There is an array a, size n, and the absolute value of the adjacent element difference is 1.

There is an array a, size n, and the absolute value of the adjacent element difference is 1. such as: a={4,5,6,5,6,7,8,9,10,9}. Now, given the A and the target integer t, find the position of T in a. Is there a better way to do it than to traverse it sequentially?

Idea: The first number of arrays is array[0], the number to find is Y, set t = ABS (Y-array[0]). Since the absolute value of each adjacent number difference is 1. So the number before the T position is definitely smaller than Y. So navigate directly to Array[t], recalculate t,t = ABS (y–array[t), and repeat the above steps.

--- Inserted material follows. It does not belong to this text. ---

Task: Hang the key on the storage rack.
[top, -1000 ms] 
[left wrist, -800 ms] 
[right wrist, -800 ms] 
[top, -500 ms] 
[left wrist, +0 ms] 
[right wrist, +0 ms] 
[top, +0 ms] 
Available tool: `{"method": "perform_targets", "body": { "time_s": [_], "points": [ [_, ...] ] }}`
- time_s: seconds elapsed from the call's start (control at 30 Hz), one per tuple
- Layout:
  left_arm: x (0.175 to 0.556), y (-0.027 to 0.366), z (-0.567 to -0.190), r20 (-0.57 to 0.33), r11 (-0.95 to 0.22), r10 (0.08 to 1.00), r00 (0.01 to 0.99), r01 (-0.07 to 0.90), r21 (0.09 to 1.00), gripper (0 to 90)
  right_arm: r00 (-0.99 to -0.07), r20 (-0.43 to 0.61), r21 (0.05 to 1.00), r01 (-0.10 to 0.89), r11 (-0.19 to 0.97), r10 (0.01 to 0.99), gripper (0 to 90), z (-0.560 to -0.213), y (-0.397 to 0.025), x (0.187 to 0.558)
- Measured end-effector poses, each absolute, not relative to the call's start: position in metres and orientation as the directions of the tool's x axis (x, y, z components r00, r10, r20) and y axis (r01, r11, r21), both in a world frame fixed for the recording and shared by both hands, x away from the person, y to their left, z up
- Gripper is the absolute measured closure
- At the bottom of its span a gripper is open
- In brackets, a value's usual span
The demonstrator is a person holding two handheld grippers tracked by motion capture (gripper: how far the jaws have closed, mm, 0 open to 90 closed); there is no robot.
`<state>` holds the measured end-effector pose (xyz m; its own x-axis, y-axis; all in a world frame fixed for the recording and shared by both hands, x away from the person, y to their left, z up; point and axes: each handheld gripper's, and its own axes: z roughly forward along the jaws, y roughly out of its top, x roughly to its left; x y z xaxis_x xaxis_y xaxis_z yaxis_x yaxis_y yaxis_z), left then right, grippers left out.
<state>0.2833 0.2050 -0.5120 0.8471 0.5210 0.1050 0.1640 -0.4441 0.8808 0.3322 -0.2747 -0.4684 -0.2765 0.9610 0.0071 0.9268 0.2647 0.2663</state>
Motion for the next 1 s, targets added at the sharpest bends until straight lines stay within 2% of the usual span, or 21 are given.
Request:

This algorithm mainly uses the difference between the number of the current position and the number of lookups to realize the leap-through search. The efficiency of the algorithm is higher than the algorithm of traversing the array, and it is easy to implement.

int Findnumberinarray (int arr[], int n, int find_number) {int next_arrive_index = ABS (find_number-arr[0]);      while (Next_arrive_index < n) {if (arr[next_arrive_index] = = Find_number) return next_arrive_index;    Next_arrive_index + = ABS (Find_number-arr[next_arrive_index]);  } return-1; }

Expansion: There is an int array, the difference between each two consecutive numbers is not 1 or 1. Now given a number, it is required to find the position of the number in the array.

This article is from the "Small Stop" blog, please be sure to keep this source http://10541556.blog.51cto.com/10531556/1843587

There is an array a, size n, and the absolute value of the adjacent element difference is 1.